── Information provided
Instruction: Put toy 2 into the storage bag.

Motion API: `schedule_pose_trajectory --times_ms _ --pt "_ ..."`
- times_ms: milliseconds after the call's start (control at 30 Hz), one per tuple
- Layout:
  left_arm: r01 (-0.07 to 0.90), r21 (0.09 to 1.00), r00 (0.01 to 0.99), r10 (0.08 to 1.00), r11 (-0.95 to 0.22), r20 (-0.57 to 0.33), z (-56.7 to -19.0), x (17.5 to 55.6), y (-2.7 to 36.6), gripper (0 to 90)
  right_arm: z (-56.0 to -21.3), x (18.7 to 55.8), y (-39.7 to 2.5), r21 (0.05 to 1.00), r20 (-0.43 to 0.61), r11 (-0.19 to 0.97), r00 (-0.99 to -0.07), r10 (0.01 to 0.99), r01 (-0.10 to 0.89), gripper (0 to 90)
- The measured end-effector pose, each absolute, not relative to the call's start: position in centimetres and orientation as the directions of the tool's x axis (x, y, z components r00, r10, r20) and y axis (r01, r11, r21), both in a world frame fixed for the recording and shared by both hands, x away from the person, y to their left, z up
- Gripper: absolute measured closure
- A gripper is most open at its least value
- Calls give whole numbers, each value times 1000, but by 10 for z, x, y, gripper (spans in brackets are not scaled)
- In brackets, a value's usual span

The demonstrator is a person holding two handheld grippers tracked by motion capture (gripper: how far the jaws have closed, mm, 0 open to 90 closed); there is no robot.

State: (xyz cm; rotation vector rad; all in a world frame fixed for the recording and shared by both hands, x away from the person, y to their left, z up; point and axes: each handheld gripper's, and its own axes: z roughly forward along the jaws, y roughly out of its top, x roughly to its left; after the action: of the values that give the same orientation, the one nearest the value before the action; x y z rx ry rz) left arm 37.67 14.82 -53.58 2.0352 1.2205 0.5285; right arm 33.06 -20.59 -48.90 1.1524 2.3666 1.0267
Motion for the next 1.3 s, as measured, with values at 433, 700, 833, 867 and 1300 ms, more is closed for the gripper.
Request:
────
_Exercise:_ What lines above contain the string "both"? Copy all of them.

_Answer box:_
- The measured end-effector pose, each absolute, not relative to the call's start: position in centimetres and orientation as the directions of the tool's x axis (x, y, z components r00, r10, r20) and y axis (r01, r11, r21), both in a world frame fixed for the recording and shared by both hands, x away from the person, y to their left, z up
State: (xyz cm; rotation vector rad; all in a world frame fixed for the recording and shared by both hands, x away from the person, y to their left, z up; point and axes: each handheld gripper's, and its own axes: z roughly forward along the jaws, y roughly out of its top, x roughly to its left; after the action: of the values that give the same orientation, the one nearest the value before the action; x y z rx ry rz) left arm 37.67 14.82 -53.58 2.0352 1.2205 0.5285; right arm 33.06 -20.59 -48.90 1.1524 2.3666 1.0267

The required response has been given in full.